If you're finally able to take some time off from work, congrats! No matter how intimidating the prospect of asking for a reprieve is, leaving work behind even for a just a few days can make a world of difference in your stress levels. (Plus, that time off is yours; you earned it!)
One of the best ways to disconnect when you're gone — and feel a little less crazed when you're back — is to loop in everyone who might be affected by your absence and leave a solid OOO note.
"One very important step on your vacation checklist should be notifying all your internal coworkers and external customers that you will be out of office and whom they can contact while you are away," says Lisa-Marie Gustafson, a human resources manager at Hexcel. "As with anything, the more you communicate and in varied ways, the better prepared" — and less aggravated — "your coworkers will be."
She says to start by identifying who your backup contacts will be when you're out, and then meeting with them and making sure that being a point of reference is something they can do while you're gone. They shouldn't be surprised to see that their name is on your out-of-office message — or face an unexpected barrage of requests on your behalf. You don't want to leave extended colleagues, clients, or customers in the lurch either.
The more you communicate in varied ways, the better prepared — and less aggravated — your coworkers will be.
Next, in the time leading up to your vacation, remind everyone on your team that you'll be out, and make sure this is noted on any internal calendars. People are busy! If you tell someone that you'll be heading out two months before you leave and then neglect to remind anyone until the day before, you're bound to learn that your time off slipped someone's mind.

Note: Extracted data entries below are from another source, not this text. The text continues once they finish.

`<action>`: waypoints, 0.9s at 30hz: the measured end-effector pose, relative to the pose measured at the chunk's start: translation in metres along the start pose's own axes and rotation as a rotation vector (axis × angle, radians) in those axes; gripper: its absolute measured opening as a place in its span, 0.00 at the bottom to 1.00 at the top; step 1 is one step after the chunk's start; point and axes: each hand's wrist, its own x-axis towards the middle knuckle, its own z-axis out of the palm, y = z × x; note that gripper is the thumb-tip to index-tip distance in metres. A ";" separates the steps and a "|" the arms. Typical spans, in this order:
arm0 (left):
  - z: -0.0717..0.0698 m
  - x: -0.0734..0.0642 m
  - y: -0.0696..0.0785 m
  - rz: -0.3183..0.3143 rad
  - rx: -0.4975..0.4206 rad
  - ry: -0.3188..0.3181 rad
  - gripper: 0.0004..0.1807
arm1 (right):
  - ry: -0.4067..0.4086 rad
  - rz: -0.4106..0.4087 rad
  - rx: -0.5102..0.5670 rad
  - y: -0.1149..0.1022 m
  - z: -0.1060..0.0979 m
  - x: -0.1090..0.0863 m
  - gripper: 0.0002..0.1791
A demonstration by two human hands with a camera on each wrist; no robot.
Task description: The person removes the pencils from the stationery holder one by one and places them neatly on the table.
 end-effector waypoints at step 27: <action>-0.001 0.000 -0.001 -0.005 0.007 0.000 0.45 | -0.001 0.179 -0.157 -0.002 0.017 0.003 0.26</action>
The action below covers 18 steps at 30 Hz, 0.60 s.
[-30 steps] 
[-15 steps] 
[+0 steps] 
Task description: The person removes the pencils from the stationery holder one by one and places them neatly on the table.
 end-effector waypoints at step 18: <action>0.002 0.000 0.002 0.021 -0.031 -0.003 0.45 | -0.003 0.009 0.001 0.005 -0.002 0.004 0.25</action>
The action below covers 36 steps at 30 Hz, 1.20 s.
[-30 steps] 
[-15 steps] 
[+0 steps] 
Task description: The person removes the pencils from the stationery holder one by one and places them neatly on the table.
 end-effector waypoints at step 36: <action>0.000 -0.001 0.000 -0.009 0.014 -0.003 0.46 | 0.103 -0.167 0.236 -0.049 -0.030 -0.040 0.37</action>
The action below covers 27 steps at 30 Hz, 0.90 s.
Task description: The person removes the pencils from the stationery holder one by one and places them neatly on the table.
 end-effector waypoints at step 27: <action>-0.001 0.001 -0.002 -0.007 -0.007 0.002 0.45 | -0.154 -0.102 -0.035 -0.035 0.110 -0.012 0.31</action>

"Normally, employers require staff members to get their supervisor’s approval before going on vacation, so he or she will be expecting the staff member to be away for a specified time period," says Valerie Keels, the Head of DC Office Services at Gavi, The Vaccine Alliance. "That said, it’s always good to inform your supervisor of the work that may require attention during your absence, and what you’ve done to prepare for it."
Keels says that at Gavi, employees prepare "hand-over notes" for team members or paid temporaries with details on any outstanding projects, duties, or responsibilities that may require attention while the vacationer is away.
"That note should include the names and contact information for both internal and external partners who may inquire or need to be informed of issues," she adds, "as well as a cell phone number where the vacationer can be reached in case of emergency." If you'll be in a different time zone, it might be wise to clearly note that and leave an email address in addition to or in lieu of your number so that you can check in on your own time if absolutely necessary.
Finally, don't forget to set your email automatic out-of-office response. Gustafson suggests something like:
Thank you for your email. I will be out of the office on vacation/business travel/in a meeting from Tuesday, May 2 through Monday, May 8, and will not be responding to emails or phone calls during this time. If you need immediate assistance, please contact Jane Smith at 123-456-7891 firstname.lastname@example.org.
You might also want to consider leaving the same message on your voicemail. For matters like this, there's no such thing as covering your bases too much.